Пришлось добавить, беззастенчиво плагиатируя классику:
– Ты не понял, селедочий сын: найди где хочешь и принеси мне водочки. Я домой еду.
Всякий, кто смотрел хоть один старый советский фильм о нелегких буднях пограничников, знает: нелегальный переход госграницы дело трудное и опасное, лучше его вообще не затевать. Как только ни изощряются нарушители, преодолевая контрольно-следовую полосу, даже лосиные копыта к сапогам привязывают, – все зря. По следу пойдут доблестные пограничники с собаками, и рано или поздно настигнут, и хоть ты прячься, хоть отстреливайся, – наказания по всей строгости справедливых советских законов не избежать. Да еще и собака покусает.
В реальной жизни все проще.
Утром (но не ранним, пришлось дождаться, когда окончательно рассветет и когда развеется туман, это непременное условие) я шел берегом старинного заброшенного канала. Водоем густо зарос водорослями, деревянная облицовка его берегов давным-давно сгнила и развалилась, лишь кое-где торчали почерневшие бревна, наклонившиеся во все стороны, – словно последние уцелевшие зубы в стариковской челюсти. Всплескивала мелкая рыбешка, по воде расходились круги. Куда-то деловито плыла утка в сопровождении выводка утят.

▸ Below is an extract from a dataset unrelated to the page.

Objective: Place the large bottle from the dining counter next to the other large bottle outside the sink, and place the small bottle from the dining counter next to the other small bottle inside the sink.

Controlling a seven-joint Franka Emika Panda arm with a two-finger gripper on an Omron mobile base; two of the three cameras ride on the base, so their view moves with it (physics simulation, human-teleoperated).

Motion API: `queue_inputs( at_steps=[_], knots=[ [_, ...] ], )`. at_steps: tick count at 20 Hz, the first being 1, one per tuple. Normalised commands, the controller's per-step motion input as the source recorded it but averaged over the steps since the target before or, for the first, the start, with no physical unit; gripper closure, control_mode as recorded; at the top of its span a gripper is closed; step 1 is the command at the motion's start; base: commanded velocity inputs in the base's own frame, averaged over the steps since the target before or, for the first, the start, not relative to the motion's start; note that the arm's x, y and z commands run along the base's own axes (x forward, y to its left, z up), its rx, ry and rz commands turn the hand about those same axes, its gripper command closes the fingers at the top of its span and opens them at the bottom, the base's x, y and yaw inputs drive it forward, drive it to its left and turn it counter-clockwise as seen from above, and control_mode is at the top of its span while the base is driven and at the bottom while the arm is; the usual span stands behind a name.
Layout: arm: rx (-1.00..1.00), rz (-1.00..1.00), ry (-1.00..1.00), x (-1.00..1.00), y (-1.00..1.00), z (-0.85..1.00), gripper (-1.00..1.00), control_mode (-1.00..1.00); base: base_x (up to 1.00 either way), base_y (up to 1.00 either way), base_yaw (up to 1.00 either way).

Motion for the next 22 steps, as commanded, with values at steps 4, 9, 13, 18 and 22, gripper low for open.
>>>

Ни контрольно-следовой полосы, ни проволочных заграждений, ни хотя бы полосатого пограничного столба на моем пути не было. Увидел остатки разрушенного шлюза и понял, что через полсотни метров окажусь на российской территории.
А когда оказался и дошагал до приметного дерева с дуплом, исполнил странную пантомиму: широко развел в стороны пустые руки, развернулся, демонстрируя пустую спину. Затем раздернул в сторону полы куртки-ветровки – дескать, ничем под ней не обвешан.